I was wondering, you said you got your start in both Physics and in Geology. And why was it that you got pushed into Geology? I heard that your interest in Physics was because of your interest in Philosophy. And that seemed like the most philosophical of the different sciences. But Geology? I don’t see where the philosophy comes in. So, how did you end up there?
Dipesh Chakrabarty: No, I mean. Actually, it was something that… It was a choice that I think has stood me in good state later in life. Because now I work on climate change and I read a fair amount of Earth System Science to understand what’s going on. So, my old interest in Geology comes back and helps me. But I was… The way that Chemistry was taught in India, I didn’t like it. So, I was a refugee from the pedagogical oppression of Chemistry. And we had to take three subjects, Maths was compulsory. So, the choice was between Chemistry or Geology. And…

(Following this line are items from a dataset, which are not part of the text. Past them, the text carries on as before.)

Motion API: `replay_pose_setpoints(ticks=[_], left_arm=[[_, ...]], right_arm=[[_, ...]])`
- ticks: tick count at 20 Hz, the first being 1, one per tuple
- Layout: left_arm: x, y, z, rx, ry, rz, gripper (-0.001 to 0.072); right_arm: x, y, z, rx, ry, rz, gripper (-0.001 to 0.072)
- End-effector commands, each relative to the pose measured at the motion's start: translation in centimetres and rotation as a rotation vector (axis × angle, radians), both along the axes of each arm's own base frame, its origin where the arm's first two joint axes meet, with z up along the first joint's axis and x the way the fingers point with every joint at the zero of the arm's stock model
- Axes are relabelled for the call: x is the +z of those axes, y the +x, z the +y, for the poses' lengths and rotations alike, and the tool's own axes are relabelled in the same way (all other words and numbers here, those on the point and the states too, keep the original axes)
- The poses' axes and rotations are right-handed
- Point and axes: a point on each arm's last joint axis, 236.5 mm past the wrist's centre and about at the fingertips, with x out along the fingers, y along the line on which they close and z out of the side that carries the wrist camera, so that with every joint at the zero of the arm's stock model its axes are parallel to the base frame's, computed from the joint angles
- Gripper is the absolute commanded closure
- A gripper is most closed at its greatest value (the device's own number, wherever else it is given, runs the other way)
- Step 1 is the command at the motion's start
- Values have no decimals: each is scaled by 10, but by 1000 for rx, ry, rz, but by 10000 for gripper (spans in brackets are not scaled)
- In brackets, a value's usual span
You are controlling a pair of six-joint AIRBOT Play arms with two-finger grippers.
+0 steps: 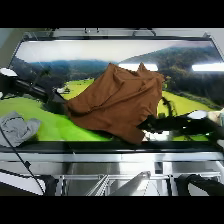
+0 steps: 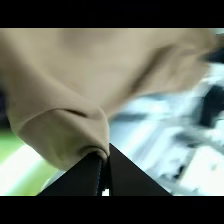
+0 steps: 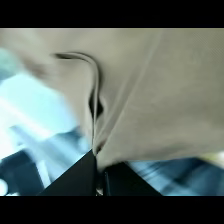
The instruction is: Fold the shirts.
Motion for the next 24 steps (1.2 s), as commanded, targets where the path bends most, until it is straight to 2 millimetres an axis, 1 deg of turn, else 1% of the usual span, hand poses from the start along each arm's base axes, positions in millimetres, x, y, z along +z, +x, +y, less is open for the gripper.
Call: replay_pose_setpoints(ticks=[1, 2, 3, 4, 5, 6, 7, 8, 9, 10, 11, 12, 13, 15, 16, 17, 19, 20, 21, 22, 23, 24], left_arm=[[143, 5, -5, 79, -465, -194, 680], [194, 7, 4, 129, -589, -311, 680], [244, 2, 14, 165, -710, -421, 680], [295, -9, 26, 191, -832, -536, 680], [339, -28, 38, 203, -934, -646, 680], [373, -47, 46, 202, -1002, -746, 680], [399, -69, 50, 194, -1041, -841, 680], [419, -89, 52, 184, -1051, -926, 680], [434, -107, 52, 181, -1046, -988, 680], [443, -118, 51, 186, -1030, -1030, 680], [450, -129, 47, 189, -999, -1065, 680], [456, -141, 44, 184, -972, -1103, 681], [461, -153, 38, 175, -947, -1140, 680], [470, -175, 23, 139, -925, -1186, 680], [474, -185, 15, 122, -920, -1206, 680], [480, -195, 9, 115, -917, -1229, 681], [492, -217, -2, 91, -934, -1275, 686], [494, -218, -3, 110, -917, -1273, 687], [493, -210, -3, 157, -872, -1265, 688], [488, -191, 1, 242, -795, -1238, 688], [480, -168, 10, 342, -706, -1209, 689], [466, -141, 22, 447, -594, -1173, 688]], right_arm=[[108, 2, -31, 25, 113, -222, 688], [146, 10, -51, -21, 99, -339, 688], [188, 20, -76, -97, 70, -474, 688], [229, 26, -100, -186, 47, -598, 688], [265, 29, -120, -270, 32, -703, 687], [297, 29, -139, -349, 14, -796, 688], [319, 27, -153, -412, -4, -855, 688], [336, 23, -162, -459, 2, -890, 688], [355, 17, -157, -457, 64, -931, 687], [378, 8, -146, -431, 165, -988, 687], [402, -5, -133, -380, 271, -1063, 687], [424, -21, -123, -331, 373, -1127, 687], [442, -37, -115, -283, 461, -1181, 687], [465, -65, -107, -205, 579, -1268, 687], [473, -76, -105, -178, 604, -1310, 687], [480, -82, -103, -168, 612, -1334, 687], [489, -88, -96, -135, 570, -1391, 687], [492, -86, -95, -130, 538, -1415, 688], [491, -78, -95, -143, 488, -1408, 687], [484, -61, -99, -174, 409, -1383, 687], [472, -42, -105, -213, 320, -1348, 687], [455, -20, -115, -265, 220, -1303, 687]])
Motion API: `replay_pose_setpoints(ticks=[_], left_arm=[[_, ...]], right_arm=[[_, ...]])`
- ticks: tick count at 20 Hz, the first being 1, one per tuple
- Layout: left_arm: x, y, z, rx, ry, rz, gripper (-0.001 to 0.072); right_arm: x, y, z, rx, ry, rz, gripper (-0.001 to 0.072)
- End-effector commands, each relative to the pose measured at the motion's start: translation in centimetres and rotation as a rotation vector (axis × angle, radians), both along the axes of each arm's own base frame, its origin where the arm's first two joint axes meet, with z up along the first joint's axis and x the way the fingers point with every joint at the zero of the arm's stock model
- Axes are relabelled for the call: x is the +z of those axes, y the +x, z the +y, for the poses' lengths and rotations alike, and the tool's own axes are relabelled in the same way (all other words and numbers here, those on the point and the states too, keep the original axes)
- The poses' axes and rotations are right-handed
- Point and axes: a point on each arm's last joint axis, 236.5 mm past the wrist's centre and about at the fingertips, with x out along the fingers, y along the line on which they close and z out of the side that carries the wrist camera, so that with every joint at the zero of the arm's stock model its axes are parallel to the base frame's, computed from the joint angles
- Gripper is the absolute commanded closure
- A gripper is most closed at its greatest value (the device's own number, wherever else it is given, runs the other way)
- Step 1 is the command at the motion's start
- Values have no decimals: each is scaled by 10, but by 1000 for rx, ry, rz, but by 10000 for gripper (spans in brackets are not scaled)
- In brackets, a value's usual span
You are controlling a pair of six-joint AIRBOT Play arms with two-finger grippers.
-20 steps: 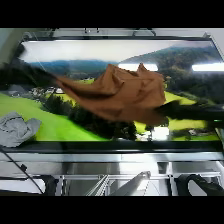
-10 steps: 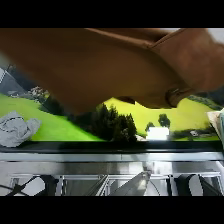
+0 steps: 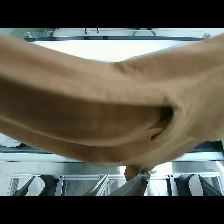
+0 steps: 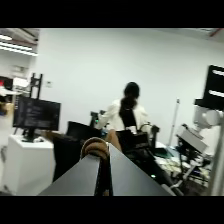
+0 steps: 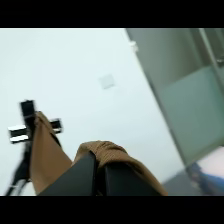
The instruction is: Fold the shirts.
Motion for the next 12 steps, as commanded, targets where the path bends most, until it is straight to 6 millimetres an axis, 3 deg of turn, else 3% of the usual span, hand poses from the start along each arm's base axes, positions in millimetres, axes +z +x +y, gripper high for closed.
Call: replay_pose_setpoints(ticks=[1, 2, 4, 6, 7, 9, 12], left_arm=[[-40, 73, 34, 352, 79, 265, 688], [-69, 101, 57, 472, 101, 395, 686], [-138, 135, 95, 608, 114, 642, 684], [-192, 146, 107, 551, 28, 839, 682], [-206, 148, 106, 478, -47, 902, 683], [-198, 140, 98, 268, -228, 888, 683], [-140, 100, 101, 30, -464, 654, 684]], right_arm=[[-38, 57, -28, -241, -138, 144, 688], [-56, 75, -42, -311, -177, 202, 688], [-78, 90, -52, -328, -205, 276, 688], [-85, 90, -40, -246, -203, 293, 688], [-86, 88, -30, -207, -206, 293, 688], [-86, 82, -8, -133, -218, 282, 688], [-82, 69, 16, -63, -235, 258, 688]])
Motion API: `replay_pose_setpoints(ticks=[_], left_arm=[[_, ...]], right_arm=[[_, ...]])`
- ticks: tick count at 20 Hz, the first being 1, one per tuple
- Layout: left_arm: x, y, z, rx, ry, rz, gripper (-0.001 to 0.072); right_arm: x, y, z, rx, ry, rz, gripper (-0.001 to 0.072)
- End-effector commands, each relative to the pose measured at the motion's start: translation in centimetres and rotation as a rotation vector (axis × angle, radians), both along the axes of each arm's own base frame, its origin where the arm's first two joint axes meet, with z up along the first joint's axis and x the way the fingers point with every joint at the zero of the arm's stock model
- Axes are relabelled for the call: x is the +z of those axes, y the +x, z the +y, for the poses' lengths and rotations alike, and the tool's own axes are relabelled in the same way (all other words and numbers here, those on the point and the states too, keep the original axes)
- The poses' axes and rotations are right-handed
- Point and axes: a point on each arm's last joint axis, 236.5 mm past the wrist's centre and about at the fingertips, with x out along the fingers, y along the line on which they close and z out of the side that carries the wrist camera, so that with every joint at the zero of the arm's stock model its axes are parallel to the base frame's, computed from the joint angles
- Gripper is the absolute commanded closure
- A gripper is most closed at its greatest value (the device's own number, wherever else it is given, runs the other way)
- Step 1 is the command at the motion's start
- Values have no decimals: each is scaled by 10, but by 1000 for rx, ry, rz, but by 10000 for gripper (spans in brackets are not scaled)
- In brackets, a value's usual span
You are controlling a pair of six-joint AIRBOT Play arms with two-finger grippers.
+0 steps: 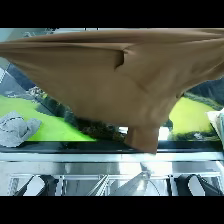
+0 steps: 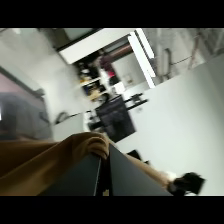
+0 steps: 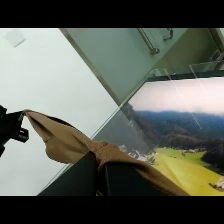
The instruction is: Fold the shirts.
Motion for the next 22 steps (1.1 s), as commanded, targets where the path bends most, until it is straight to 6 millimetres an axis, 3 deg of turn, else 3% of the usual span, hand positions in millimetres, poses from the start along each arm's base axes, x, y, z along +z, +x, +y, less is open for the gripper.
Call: replay_pose_setpoints(ticks=[1, 3, 8, 10, 11, 14, 17, 20, 22], left_arm=[[53, -47, 7, -95, -305, -260, 684], [79, -76, -8, -120, -298, -364, 683], [160, -163, -82, -331, -199, -650, 685], [172, -167, -95, -379, -144, -676, 685], [168, -154, -96, -370, -105, -642, 685], [123, -72, -73, -210, 1, -409, 685], [16, 24, -39, -26, 106, -42, 684], [-87, 94, -22, 81, 133, 177, 685], [-145, 138, -14, 144, 160, 256, 684]], right_arm=[[2, -17, 25, 76, -25, -19, 688], [16, -34, 34, 77, -40, -78, 688], [70, -77, 48, -24, -140, -284, 688], [79, -79, 45, -75, -186, -287, 688], [76, -71, 39, -106, -200, -259, 688], [55, -29, 7, -186, -212, -155, 688], [14, 31, -5, -124, -165, -40, 688], [-83, 122, 13, -100, -231, 149, 688], [-151, 189, 10, -180, -258, 247, 689]])
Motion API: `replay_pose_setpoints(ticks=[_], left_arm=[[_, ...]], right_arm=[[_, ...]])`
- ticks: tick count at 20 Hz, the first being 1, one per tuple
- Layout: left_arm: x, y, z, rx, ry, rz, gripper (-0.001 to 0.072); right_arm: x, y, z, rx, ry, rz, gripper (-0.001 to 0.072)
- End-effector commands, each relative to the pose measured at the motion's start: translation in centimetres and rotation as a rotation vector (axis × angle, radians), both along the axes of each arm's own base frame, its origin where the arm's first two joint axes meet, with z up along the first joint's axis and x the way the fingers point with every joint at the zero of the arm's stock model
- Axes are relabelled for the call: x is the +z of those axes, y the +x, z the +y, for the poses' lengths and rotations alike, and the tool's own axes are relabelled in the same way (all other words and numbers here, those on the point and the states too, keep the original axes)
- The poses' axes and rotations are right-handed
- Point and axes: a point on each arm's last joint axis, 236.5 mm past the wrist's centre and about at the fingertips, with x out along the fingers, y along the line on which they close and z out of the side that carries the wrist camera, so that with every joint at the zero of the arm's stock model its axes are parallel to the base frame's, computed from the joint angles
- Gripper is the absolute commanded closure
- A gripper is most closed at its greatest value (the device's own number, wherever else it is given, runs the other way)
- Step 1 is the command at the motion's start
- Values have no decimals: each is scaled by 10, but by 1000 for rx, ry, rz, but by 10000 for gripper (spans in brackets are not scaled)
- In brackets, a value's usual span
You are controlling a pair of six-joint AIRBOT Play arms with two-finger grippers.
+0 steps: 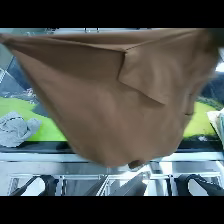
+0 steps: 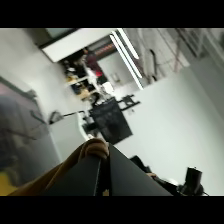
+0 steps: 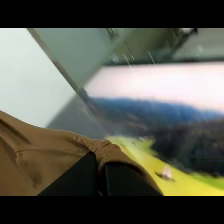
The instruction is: Fold the shirts.
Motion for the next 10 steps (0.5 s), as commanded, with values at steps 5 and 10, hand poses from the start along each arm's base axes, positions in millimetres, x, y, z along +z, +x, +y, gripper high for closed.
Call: replay_pose_setpoints(ticks=[5, 10], left_arm=[[-218, 148, -7, 35, 184, 280, 685], [-285, 197, -22, -73, 167, 299, 687]], right_arm=[[-214, 163, -8, -162, 47, 279, 688], [-294, 163, -4, -91, 25, 387, 688]])
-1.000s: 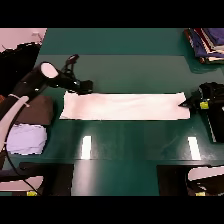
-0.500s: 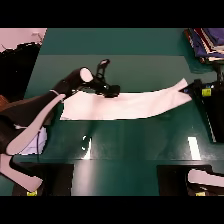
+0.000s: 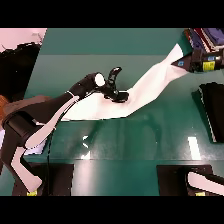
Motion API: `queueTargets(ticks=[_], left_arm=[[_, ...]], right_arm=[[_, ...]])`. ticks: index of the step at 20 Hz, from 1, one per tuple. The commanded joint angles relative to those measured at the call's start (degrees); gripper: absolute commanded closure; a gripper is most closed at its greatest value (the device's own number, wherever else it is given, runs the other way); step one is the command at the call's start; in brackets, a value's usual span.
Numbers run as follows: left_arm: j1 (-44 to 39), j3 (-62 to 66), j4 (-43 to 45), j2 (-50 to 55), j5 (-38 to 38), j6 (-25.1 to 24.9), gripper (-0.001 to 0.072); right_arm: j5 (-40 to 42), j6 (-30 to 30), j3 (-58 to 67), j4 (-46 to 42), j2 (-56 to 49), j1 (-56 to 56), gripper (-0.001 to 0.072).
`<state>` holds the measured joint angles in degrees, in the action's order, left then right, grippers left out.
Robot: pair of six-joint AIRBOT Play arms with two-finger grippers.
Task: Fold the shirts.
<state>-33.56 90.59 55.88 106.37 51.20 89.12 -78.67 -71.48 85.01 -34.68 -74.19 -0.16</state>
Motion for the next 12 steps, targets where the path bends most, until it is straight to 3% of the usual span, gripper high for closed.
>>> queueTargets(ticks=[1, 7, 12], left_arm=[[-0.15, 0.44, 1.14, 0.28, 1.66, -1.16, 0.0683], [3.48, 0.44, 2.38, -3.98, 2.82, -1.29, 0.0683], [16.44, 0.44, 7.54, -16.22, 7.02, -2.62, 0.0683]], right_arm=[[0.22, -1.64, 4.9, 0.11, 0.22, 2.91, 0.0696], [3.02, -1.55, 6.08, 0.26, -0.35, 9.42, 0.0696], [9.9, -1.44, 6.05, 0.39, -5.29, 22.95, 0.0695]])
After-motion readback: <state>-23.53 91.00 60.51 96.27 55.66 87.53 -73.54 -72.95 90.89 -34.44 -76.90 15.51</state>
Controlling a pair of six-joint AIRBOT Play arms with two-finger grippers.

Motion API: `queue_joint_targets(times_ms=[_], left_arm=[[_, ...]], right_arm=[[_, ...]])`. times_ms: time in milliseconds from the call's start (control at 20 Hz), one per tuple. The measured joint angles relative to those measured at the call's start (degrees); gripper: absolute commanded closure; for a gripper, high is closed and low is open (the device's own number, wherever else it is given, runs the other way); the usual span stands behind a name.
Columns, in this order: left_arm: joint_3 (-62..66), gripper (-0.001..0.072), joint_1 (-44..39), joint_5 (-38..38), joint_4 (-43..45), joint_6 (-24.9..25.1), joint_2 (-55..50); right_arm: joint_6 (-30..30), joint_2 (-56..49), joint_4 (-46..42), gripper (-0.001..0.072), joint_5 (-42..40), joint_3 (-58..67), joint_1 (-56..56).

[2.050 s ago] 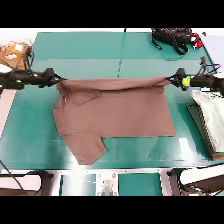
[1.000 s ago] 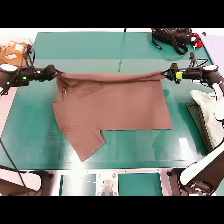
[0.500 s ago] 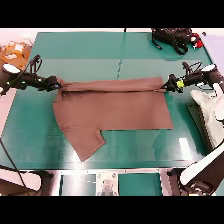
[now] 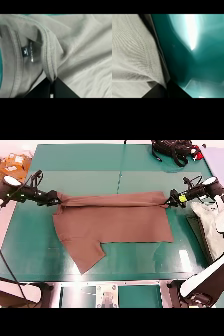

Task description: Fold the shirts.

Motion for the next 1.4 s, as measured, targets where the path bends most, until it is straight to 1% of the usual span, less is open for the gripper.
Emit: queue_joint_targets(times_ms=[300, 500, 700, 750, 800, 850, 900, 950, 1000, 1050, 1250, 1350, 1400], left_arm=[[0.0, 0.0684, 0.0, -1.49, 1.22, -4.04, 0.0], [0.22, 0.0684, 0.02, -2.25, 1.75, -5.4, 0.07], [-0.68, 0.0681, 0.02, -2.32, 2.56, -6.29, 0.07], [-1.16, 0.0669, 0.02, -2.34, 2.69, -6.51, 0.07], [-1.57, 0.0669, 0.02, -2.4, 2.75, -6.82, 0.07], [-1.84, 0.0612, 0.02, -2.84, 2.84, -7.02, 0.07], [-1.95, 0.0209, 0.02, -3.65, 2.86, -7.39, 0.09], [-1.81, 0.0086, 0.02, -4.9, 2.93, -7.82, 0.11], [-1.42, 0.0092, 0.09, -6.58, 2.99, -8.52, 0.13], [-0.79, 0.0114, 0.22, -8.76, 3.06, -8.96, 0.13], [1.07, 0.0114, 1.2, -19.74, 6.91, -12.59, 0.94], [-0.55, 0.0114, 1.46, -23.93, 11.19, -14.21, 3.72], [-2.36, 0.0114, 1.53, -24.61, 12.92, -14.86, 5.81]], right_arm=[[0.15, 0.46, 1.38, 0.0697, 3.8, 0.09, -0.02], [0.15, 0.85, 2.14, 0.0697, 6.45, 0.66, -0.02], [0.15, 0.96, 2.34, 0.0692, 5.35, -0.52, 0.72], [0.15, 0.94, 2.38, 0.0601, 4.63, -0.94, 1.05], [0.15, 0.94, 2.36, 0.0436, 4.0, -1.22, 1.38], [0.15, 0.96, 2.4, 0.0412, 3.67, -1.25, 1.66], [0.24, 0.94, 2.36, 0.0411, 3.74, -0.87, 1.77], [0.59, 0.94, 2.21, 0.0365, 4.35, -0.13, 1.77], [0.79, 0.96, 2.16, 0.0197, 5.75, 0.85, 1.53], [1.05, 0.96, 2.08, 0.0156, 7.3, 1.97, 1.09], [4.15, 3.58, 1.01, 0.0156, 11.72, 3.39, -2.36], [5.16, 7.23, -0.59, 0.0157, 12.26, 0.63, -4.61], [5.53, 10.03, -1.31, 0.0156, 12.15, -2.19, -5.75]])
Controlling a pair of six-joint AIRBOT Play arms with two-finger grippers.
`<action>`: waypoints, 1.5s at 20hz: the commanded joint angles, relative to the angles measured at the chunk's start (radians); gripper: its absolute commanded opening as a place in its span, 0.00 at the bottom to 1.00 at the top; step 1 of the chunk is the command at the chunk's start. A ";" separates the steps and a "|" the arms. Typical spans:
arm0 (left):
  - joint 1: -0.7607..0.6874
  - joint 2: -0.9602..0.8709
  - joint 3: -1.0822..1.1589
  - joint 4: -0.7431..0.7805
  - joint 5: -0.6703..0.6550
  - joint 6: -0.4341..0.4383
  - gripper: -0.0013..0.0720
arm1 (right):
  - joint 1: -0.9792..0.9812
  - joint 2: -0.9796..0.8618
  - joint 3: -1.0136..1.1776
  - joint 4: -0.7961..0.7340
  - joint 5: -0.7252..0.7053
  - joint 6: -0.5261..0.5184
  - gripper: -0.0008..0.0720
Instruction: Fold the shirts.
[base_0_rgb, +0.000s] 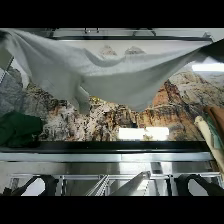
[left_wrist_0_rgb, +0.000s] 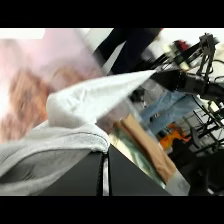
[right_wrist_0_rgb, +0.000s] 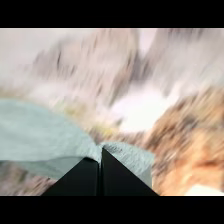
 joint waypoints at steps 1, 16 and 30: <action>0.100 0.083 0.121 -0.165 -0.020 0.029 0.05 | -0.060 0.258 0.027 -0.126 -0.098 -0.040 0.03; -0.159 -0.218 0.127 0.397 -0.062 -0.079 0.05 | -0.080 -0.122 -0.067 0.047 -0.052 -0.117 0.03; -0.121 -1.011 0.470 0.361 -0.056 -0.200 0.33 | -0.116 -0.570 -0.016 -0.046 0.156 0.022 0.61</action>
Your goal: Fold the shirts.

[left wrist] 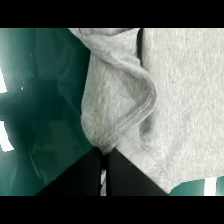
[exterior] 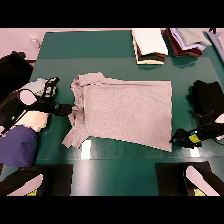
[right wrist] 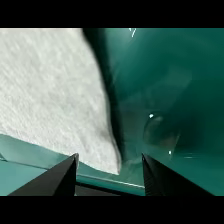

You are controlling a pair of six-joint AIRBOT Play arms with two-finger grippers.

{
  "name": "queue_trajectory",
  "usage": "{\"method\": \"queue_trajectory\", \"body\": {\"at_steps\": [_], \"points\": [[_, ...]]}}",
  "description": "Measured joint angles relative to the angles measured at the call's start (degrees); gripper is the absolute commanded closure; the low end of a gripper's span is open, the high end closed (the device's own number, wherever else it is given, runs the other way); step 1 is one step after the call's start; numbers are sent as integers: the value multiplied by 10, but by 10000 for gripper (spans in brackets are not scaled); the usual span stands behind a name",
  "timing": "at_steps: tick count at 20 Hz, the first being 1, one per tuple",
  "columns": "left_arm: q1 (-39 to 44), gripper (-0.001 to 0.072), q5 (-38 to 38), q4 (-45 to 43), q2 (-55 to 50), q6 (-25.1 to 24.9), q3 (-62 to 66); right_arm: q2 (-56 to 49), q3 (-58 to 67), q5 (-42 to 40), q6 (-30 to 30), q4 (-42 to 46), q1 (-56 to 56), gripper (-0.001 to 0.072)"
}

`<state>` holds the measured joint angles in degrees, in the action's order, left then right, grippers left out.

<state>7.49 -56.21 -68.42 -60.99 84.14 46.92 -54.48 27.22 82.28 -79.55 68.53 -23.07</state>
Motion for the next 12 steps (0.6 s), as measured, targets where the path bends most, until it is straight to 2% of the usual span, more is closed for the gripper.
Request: {"method": "queue_trajectory", "body": {"at_steps": [1,3,4,5,6,7,9,12], "points": [[0,686,0,1,0,0,0,-6,0,0,-7,0,19,263],[0,686,-2,1,0,0,0,-23,0,-1,-16,0,58,391],[0,686,-2,1,0,0,0,-31,0,-3,-20,0,78,410],[0,686,-3,2,0,0,0,-38,0,-6,-24,-2,99,473],[0,686,-4,2,0,0,1,-43,0,-12,-24,-2,120,582],[0,686,-5,4,0,0,2,-46,0,-20,-25,-2,138,598],[0,687,-15,6,2,0,8,-40,0,-36,-27,-1,169,697],[0,687,-37,10,5,-1,43,-1,26,-47,-28,1,190,698]]}}
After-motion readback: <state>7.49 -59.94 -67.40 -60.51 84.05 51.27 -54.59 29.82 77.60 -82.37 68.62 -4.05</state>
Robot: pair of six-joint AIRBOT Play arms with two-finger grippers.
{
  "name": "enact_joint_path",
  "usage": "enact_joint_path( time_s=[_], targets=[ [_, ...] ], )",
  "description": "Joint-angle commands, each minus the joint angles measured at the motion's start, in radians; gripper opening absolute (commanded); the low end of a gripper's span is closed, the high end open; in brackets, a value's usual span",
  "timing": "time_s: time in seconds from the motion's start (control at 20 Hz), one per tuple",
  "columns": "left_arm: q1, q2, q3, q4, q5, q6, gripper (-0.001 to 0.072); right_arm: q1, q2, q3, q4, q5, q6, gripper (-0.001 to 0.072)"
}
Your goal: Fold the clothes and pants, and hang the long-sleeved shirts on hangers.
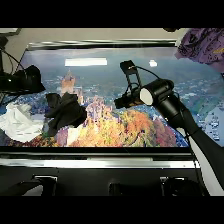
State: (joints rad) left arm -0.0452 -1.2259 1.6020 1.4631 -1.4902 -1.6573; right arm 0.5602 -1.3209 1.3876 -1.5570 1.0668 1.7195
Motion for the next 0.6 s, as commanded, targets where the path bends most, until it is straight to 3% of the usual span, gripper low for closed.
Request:
enact_joint_path(
  time_s=[0.0,0.2,0.45,0.5,0.55],
  targets=[
    [-0.005,-0.085,-0.074,-0.005,0.057,-0.019,0.072,0.001,0.001,0.001,0.0,-0.001,0.0,0.0034],
    [-0.026,-0.25,-0.209,-0.004,0.243,-0.019,0.0718,0.001,0.001,0.001,0.0,-0.005,0.0,0.0034],
    [-0.059,-0.448,-0.218,-0.018,0.26,-0.018,0.0711,0.001,0.001,0.001,0.0,-0.011,0.0,0.0034],
    [-0.066,-0.466,-0.218,-0.027,0.249,-0.018,0.0575,0.001,0.001,0.001,0.0,-0.011,0.0,0.0034],
    [-0.074,-0.473,-0.218,-0.034,0.224,-0.017,0.0032,0.001,0.001,0.001,0.001,-0.012,0.0,0.0034]
  ],
)
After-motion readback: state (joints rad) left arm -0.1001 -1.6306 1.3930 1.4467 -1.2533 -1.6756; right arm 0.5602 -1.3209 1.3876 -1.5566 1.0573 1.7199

Jed: That says it all. [chuckle]
Dipesh: But I wish I had done… Yeah, Exactly. I wish I had done both Chemistry and Geology. [chuckle]
Jed: Yeah.
Dipesh: But the system wouldn’t allow for that.
Jed: Yes well, that makes more sense. And the other thing I was curious…
Dipesh: And it really had to do how… Sorry. I just wanna say that, really had to do how Chemistry books were written for high school students and how again, the subject was taught. The subject was not taught interestingly. I mean, it is such an important subject, comes into everyday life from cosmetics to everything. Life is full of Chemistry. And somehow, with Physics, what was interesting about Physics was, almost obvious. And my father was a teacher of Physics.
Jed: Wow.
Dipesh: So, he had a master’s degree in Physics. And from childhood on, he would ask me questions like, “Why do you think the sky turns red in the morning or in the evening?” [chuckle]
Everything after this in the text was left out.